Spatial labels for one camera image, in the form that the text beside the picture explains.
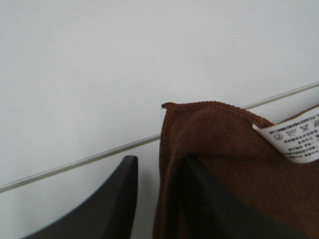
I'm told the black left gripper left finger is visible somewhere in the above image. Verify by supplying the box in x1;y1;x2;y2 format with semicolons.
28;155;138;239

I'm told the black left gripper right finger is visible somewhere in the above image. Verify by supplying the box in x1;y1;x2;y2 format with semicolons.
183;155;305;239

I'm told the brown towel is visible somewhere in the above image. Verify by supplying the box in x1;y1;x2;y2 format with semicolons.
153;102;319;239

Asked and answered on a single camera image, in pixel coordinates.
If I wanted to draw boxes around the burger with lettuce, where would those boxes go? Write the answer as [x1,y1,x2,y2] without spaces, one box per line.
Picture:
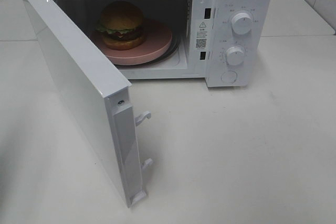
[96,1,146,50]

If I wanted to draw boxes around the pink round plate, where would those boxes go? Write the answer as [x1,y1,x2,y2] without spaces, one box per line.
[91,19,173,66]

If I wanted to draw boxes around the white timer knob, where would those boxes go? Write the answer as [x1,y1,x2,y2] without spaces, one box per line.
[225,46,245,66]

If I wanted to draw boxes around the white microwave oven body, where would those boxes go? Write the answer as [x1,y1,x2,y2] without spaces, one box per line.
[53,0,270,87]

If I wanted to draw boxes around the glass microwave turntable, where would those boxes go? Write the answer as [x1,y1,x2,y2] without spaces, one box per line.
[114,36,181,68]

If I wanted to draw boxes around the white microwave door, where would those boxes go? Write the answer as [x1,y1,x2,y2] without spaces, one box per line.
[23,0,153,207]

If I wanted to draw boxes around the round white door button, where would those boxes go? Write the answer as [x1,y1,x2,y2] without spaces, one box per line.
[221,71,237,84]

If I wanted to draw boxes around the white upper power knob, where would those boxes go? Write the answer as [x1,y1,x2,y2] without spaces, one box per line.
[230,10,253,35]

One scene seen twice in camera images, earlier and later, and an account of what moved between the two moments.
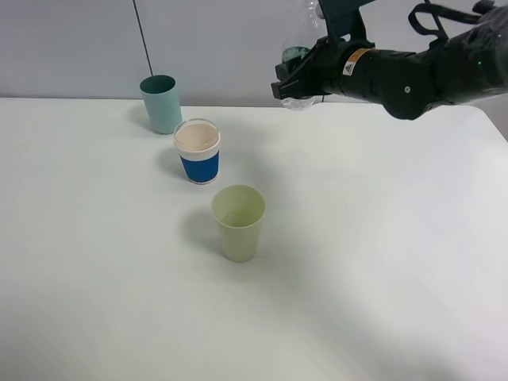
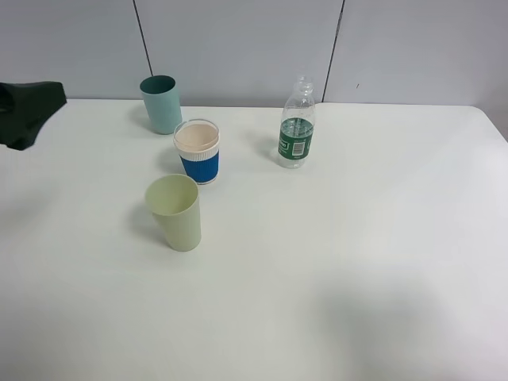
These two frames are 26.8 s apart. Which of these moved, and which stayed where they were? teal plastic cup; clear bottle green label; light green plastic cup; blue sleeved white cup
Moved: clear bottle green label; light green plastic cup
Stayed: blue sleeved white cup; teal plastic cup
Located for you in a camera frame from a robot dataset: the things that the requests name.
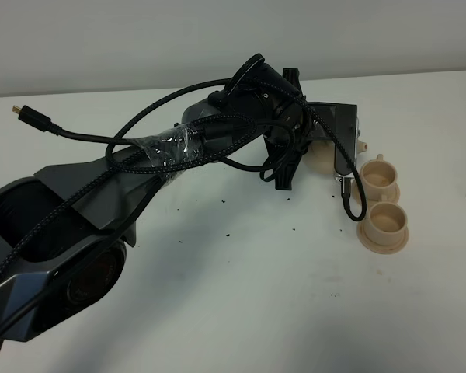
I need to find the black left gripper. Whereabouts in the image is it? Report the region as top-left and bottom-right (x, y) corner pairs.
(263, 68), (314, 190)

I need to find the beige teapot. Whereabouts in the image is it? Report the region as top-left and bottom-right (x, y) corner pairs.
(302, 140), (354, 179)

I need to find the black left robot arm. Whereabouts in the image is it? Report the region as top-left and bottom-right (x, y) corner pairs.
(0, 55), (312, 349)

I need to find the far beige cup saucer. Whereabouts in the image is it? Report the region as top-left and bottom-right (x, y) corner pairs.
(351, 181), (400, 207)

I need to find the beige cup saucer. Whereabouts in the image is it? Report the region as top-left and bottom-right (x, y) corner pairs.
(356, 219), (409, 255)
(351, 181), (400, 207)

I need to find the far beige teacup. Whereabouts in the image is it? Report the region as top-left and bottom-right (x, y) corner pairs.
(360, 154), (398, 198)

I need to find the beige teacup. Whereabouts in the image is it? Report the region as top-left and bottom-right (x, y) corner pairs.
(360, 154), (398, 198)
(367, 201), (408, 232)

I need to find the near beige cup saucer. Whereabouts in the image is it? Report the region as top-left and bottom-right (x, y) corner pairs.
(356, 219), (409, 255)

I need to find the near beige teacup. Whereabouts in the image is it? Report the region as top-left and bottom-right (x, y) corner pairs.
(367, 201), (408, 232)

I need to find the black braided camera cable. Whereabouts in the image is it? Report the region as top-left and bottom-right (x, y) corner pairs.
(0, 52), (372, 304)

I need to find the loose black plug cable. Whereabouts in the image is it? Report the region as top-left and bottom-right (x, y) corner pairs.
(11, 103), (296, 172)

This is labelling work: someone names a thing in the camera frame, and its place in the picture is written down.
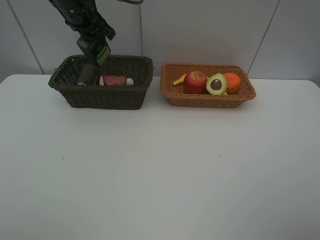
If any translucent pink cup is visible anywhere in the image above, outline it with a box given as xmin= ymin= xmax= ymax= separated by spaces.
xmin=75 ymin=64 xmax=101 ymax=86

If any translucent brown cup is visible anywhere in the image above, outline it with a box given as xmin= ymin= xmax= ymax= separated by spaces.
xmin=102 ymin=67 xmax=127 ymax=87

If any pink bottle white cap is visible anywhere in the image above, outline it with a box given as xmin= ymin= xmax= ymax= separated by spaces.
xmin=99 ymin=75 xmax=134 ymax=87

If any dark green pump bottle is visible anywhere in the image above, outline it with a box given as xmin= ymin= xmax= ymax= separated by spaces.
xmin=76 ymin=36 xmax=111 ymax=66

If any yellow banana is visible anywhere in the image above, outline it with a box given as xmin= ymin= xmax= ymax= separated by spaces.
xmin=173 ymin=74 xmax=186 ymax=86

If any orange tangerine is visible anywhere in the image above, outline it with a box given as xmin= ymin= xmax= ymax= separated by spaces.
xmin=224 ymin=72 xmax=241 ymax=94

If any halved avocado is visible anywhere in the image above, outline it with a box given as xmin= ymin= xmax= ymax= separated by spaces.
xmin=206 ymin=72 xmax=228 ymax=96

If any light brown wicker basket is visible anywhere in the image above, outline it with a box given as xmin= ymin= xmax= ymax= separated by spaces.
xmin=160 ymin=63 xmax=256 ymax=109

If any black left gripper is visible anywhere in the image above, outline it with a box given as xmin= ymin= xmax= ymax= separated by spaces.
xmin=53 ymin=0 xmax=116 ymax=42

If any red apple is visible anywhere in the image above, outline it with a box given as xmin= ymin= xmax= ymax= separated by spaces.
xmin=183 ymin=70 xmax=207 ymax=95

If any dark brown wicker basket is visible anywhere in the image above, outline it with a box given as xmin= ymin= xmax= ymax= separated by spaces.
xmin=48 ymin=54 xmax=154 ymax=110

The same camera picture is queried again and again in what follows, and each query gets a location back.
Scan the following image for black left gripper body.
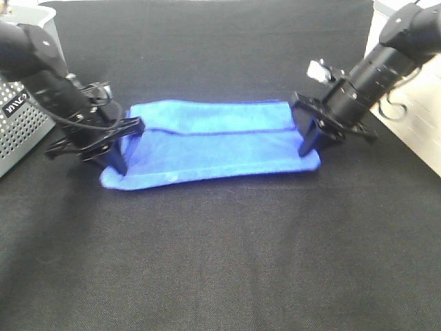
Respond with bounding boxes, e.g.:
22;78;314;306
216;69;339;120
44;81;127;161

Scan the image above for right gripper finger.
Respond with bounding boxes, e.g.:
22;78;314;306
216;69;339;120
289;98;314;134
298;117;341;157

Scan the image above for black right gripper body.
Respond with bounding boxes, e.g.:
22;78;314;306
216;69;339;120
290;74;378;143

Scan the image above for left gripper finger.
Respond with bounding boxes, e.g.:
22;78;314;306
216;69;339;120
116;117;145;138
92;141;127;176

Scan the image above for blue microfiber towel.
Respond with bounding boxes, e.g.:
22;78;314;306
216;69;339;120
100;100;321;190

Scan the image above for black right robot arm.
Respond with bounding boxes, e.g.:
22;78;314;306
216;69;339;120
289;3;440;157

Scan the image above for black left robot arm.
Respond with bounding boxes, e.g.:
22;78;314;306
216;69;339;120
1;22;145;175

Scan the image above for grey perforated laundry basket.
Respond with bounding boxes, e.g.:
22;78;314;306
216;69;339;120
1;1;61;176

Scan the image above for white plastic storage crate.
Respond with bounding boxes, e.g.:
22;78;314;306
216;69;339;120
363;0;441;179

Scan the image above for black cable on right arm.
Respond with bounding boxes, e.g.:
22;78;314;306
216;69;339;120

[WHAT YOU ARE ASKED TO DO]
Report how many lines above hold "that", number only.

[SOLUTION FOR THIS PROBLEM]
2